## [Exercise details]
Wherever a line holds the word "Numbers", copy that line from the data.

##### Supplied data #####

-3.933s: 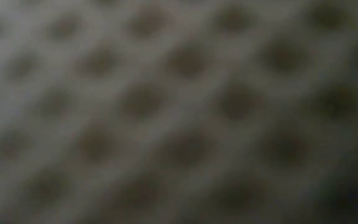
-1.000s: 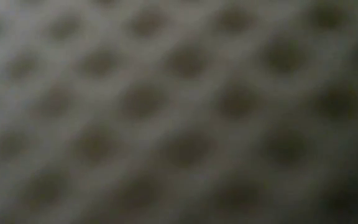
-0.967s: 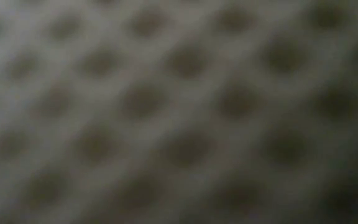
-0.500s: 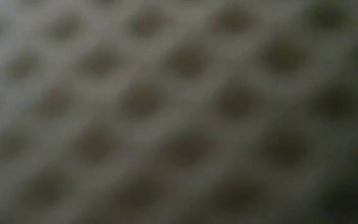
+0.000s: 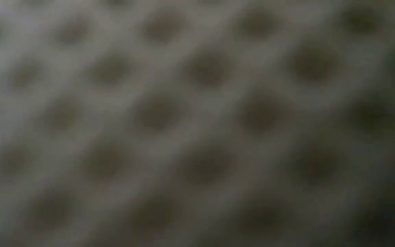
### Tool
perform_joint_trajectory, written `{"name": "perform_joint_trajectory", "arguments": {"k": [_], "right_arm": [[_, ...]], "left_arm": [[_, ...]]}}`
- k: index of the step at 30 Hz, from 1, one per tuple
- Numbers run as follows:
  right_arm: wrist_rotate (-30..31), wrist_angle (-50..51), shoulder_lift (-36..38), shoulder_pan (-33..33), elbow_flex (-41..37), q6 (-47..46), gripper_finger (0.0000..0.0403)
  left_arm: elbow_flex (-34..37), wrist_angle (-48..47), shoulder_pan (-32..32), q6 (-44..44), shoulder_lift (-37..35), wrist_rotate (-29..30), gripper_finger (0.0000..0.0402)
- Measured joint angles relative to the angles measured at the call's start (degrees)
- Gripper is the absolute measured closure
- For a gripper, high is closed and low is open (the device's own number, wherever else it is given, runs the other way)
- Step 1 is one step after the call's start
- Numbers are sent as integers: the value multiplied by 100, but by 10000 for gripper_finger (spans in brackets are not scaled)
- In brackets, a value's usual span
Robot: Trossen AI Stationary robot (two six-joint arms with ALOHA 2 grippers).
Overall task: Sort clothes
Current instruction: Put the black shirt into the white bin
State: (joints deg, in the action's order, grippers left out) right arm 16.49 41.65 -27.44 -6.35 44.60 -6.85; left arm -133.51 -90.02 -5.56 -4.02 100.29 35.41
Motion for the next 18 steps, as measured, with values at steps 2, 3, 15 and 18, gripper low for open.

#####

## [Solution for this task]
- Numbers run as follows:
- Numbers are sent as integers: the value multiplied by 100, but by 10000 for gripper_finger (spans in brackets are not scaled)

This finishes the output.